Time filed: 03:02, Saturday, February 2, 2019 (UTC)
Function overview: Automatically protect high-risk templates and modules
Automatic, Supervised, or Manual: Automatic
Source code available: GitHub
Links to relevant discussions (where appropriate): Special:Permalink/881367182#Bot proposal: automatically protect high-risk templates and modules
Edit period(s): Daily
Estimated number of pages affected: ~500 on the first run. Variable for future runs, perhaps 0 to 5 pages daily.

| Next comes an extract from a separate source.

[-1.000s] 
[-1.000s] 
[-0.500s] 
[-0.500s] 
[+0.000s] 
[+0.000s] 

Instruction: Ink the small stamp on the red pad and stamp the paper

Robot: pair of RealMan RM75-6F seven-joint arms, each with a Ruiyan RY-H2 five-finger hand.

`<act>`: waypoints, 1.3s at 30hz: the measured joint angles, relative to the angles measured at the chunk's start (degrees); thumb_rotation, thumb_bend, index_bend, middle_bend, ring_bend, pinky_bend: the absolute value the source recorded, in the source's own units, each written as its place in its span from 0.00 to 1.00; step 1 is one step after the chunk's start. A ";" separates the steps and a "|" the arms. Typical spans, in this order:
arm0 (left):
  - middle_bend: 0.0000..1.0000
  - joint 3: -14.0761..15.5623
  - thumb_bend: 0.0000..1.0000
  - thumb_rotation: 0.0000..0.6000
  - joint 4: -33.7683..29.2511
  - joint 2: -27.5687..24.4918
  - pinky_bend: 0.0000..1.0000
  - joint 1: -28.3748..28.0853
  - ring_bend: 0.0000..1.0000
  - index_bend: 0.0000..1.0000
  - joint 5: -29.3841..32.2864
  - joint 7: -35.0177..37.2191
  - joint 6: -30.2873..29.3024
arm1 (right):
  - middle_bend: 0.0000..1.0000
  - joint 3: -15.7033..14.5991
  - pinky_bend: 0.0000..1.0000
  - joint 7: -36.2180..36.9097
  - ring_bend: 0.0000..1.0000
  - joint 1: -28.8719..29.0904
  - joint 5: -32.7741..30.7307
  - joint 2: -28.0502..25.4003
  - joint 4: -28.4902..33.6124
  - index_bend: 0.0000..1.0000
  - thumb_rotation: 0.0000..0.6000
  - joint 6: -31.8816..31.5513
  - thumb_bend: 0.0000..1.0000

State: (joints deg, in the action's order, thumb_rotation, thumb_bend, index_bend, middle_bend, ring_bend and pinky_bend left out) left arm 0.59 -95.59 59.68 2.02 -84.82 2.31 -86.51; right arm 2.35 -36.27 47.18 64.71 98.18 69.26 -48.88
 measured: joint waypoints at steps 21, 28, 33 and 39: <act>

Namespace(s): Template, Module, Wikipedia, User
Exclusion compliant (Yes/No): Yes, going by the exclusions
hash in the bot configuration.
Adminbot (Yes/No): Yes
Function details: Every day, a query is ran to identify templates and modules that have N number of transclusions, and it will protect them accordingly based on the bot configuration. Here is an explanation of each option and the initial values (per the WP:AN discussion):
- The
thresholds
option specifies what protection level should be applied for what transclusion count. For now this will be set to 500 transclusions for semi-protection (autoconfirmed
), and 5000 for template protection.extendedconfirmed
andsysop
are available as options but for now will be leftnull
(unused). - The
exclusions
(andregex_exclusions
for regular expressions) option is a list of pages that the bot will ignore entirely. The keys are the full page titles (including namespace), and the values are an optional space to leave a comment summarizing why the page was excluded. - The
ignore_offset
option specifies the number of days the bot should wait after a previous protection change (by another admin) before taking further action. The initial value for now will be 7 days. namespaces
Which namespaces to process. For now this includes Template, Module, Wikipedia, and User.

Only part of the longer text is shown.